Сергей Волков - Чингисхан.
КВС маленькая, два на два метра. Окна нет, стены выкрашены экономичной зеленой краской, под высоким потолком – тусклая лампочка. Вместо кровати здесь имеется деревянный щит, напоминающий поддон для кирпича. В туалет меня должен выводить караульный, он мается за дверью, в коридоре. Еду – завтрак – принесут только утром. Делать нечего, спать не хочется. Кроме всего прочего, в камере довольно прохладно.
Чтобы как-то отвлечься и скоротать время, я начинаю вспоминать события последнего времени.
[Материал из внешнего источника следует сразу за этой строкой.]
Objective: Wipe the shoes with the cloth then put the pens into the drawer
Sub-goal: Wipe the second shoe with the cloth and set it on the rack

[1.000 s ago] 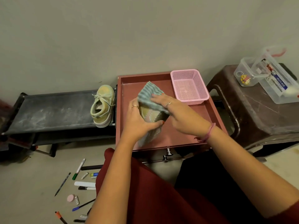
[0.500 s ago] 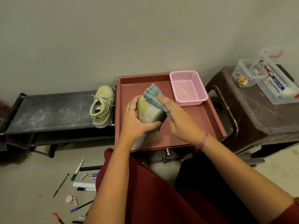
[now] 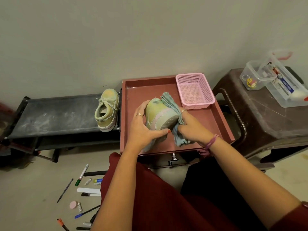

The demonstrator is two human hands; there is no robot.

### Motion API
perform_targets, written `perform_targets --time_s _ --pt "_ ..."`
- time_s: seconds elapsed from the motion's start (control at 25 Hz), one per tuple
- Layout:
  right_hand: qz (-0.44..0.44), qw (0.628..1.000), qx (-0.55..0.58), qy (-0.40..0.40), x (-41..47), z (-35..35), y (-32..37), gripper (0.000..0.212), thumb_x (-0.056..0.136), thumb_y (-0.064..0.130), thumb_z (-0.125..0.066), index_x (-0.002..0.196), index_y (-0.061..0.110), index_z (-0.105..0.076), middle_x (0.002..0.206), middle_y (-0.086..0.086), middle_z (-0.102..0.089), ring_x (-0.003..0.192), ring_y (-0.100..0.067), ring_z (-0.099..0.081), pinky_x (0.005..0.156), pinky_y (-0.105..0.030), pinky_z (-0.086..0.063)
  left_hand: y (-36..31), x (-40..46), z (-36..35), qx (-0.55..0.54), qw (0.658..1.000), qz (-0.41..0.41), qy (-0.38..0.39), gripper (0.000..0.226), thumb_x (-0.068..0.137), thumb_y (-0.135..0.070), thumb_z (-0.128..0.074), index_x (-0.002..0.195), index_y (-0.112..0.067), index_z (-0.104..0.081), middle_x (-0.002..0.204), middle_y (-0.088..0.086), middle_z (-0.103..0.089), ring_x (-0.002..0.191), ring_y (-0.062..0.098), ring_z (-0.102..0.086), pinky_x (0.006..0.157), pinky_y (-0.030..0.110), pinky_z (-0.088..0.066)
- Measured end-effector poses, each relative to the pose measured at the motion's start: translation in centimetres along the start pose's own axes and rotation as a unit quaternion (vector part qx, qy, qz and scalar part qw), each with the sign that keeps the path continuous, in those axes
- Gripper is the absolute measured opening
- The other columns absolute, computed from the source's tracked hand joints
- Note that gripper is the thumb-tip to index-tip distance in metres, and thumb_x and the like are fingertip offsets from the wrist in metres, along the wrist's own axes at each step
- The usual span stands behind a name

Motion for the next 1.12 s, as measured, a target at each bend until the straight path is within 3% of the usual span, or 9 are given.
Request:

Жизнь моя, похожая до той злосчастной поездки в Москву на широкую, полноводную реку типа нашей Волги, а то и озеро с неспешно движущейся водой, резко переменилась и стала больше напоминать бурный горный поток, извилистый, пенный, клокочущий на перекатах, дробящийся в брызги о мрачные скалы, пытающиеся преградить путь свободно несущейся воде.
Конь. Он – корень всех бед и поступков.
Нет, неправда. Нужно быть честным с самим собой. Не конь, а я сам виноват. Это я открыл шкатулку, это мое любопытство заставило взломать замочек и сунуть нос туда, куда поколения предков – людей, надо думать, далеко не глупых! – не залезали даже в помыслах.
Так что винить некого. Я напоролся на то, за что боролся. Конь поработил меня. Или – освободил? Как ни странно, новая жизнь мне все же больше по сердцу, чем прежняя, размеренная и неспешная. И когда я оставил фигурку, подсознательно я тосковал по ней. Даже не по ней, а именно по ощущениям, даруемым ею. Я тосковал по бурной горной реке. Она веселее, интереснее, ярче, мощнее, чем медленно катящая свои воды Волга.
Хорошо, что мама привезла фигурку. Плохо, что я отправлюсь в дисбат. Или прав был тот мудрец, что сказал: «Все, что ни случается – к лучшему?».
Черт, у меня сейчас голова треснет от всех этих раздумий! Надо перестать мучить себя. Чему быть – того не миновать. Надо попробовать поспать, кто его знает, когда удастся сделать это в следующий раз?
Ложусь на деревянный щит, укрываюсь шинелью. Холодно. Не то чтобы совсем мороз, но в камере не больше десяти градусов тепла. Интересно, а как во время войны люди спали в шинелях на снегу? Или все же воевали они зимой в телогрейках? Надо будет спросить у дяди Гоши.
И тут я понимаю – а ведь вполне может случиться, что я его вообще больше не увижу. Он, конечно, не очень старый, но в возрасте, к тому же раненый, контуженный. За четыре года всякое может произойти.
А мать, мама? Что случится с нею? Как она вообще переживет известие о том, что ее сын – преступник?